INSTRUCTIONS FOR THE TASK: Look through the material below. Copy every line with the string "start" in it.

AVAILABLE DATA:
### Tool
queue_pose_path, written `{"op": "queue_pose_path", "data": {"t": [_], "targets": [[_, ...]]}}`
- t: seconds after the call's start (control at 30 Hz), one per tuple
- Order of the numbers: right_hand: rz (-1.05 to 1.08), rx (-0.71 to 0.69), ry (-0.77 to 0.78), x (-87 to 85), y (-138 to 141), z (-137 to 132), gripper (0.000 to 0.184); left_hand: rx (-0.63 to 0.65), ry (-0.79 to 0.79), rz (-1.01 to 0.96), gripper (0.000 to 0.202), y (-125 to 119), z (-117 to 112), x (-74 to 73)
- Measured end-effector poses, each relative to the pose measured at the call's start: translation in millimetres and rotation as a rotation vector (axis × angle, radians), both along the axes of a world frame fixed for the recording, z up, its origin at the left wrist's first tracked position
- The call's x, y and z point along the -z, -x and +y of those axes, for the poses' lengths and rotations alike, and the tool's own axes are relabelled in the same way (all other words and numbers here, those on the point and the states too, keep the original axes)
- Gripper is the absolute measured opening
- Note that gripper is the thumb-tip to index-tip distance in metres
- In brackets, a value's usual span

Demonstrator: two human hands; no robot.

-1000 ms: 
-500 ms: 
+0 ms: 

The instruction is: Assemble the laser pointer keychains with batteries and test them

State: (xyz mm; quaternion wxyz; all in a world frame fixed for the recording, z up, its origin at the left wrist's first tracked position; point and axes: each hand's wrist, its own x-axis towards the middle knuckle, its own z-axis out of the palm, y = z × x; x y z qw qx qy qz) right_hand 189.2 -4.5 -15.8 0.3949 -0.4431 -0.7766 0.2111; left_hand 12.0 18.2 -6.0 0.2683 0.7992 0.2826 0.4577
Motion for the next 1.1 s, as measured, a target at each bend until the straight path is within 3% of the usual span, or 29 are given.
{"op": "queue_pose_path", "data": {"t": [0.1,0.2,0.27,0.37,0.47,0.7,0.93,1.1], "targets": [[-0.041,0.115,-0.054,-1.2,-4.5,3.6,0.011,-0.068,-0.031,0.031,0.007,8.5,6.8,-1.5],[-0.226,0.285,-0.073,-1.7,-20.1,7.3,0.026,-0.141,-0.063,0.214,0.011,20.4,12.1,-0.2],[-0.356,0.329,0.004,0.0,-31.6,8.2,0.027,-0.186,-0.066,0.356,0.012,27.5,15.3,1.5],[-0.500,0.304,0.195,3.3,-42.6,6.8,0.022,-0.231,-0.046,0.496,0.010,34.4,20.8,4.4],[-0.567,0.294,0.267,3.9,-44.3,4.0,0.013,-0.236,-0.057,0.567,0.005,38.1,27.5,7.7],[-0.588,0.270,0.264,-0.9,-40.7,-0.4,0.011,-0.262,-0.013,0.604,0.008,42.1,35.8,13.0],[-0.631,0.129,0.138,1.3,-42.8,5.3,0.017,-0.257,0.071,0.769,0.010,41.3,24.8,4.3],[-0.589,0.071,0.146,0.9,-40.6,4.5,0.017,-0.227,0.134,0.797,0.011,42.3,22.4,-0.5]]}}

YOUR RESPONSE:
- t: seconds after the call's start (control at 30 Hz), one per tuple
- Measured end-effector poses, each relative to the pose measured at the call's start: translation in millimetres and rotation as a rotation vector (axis × angle, radians), both along the axes of a world frame fixed for the recording, z up, its origin at the left wrist's first tracked position

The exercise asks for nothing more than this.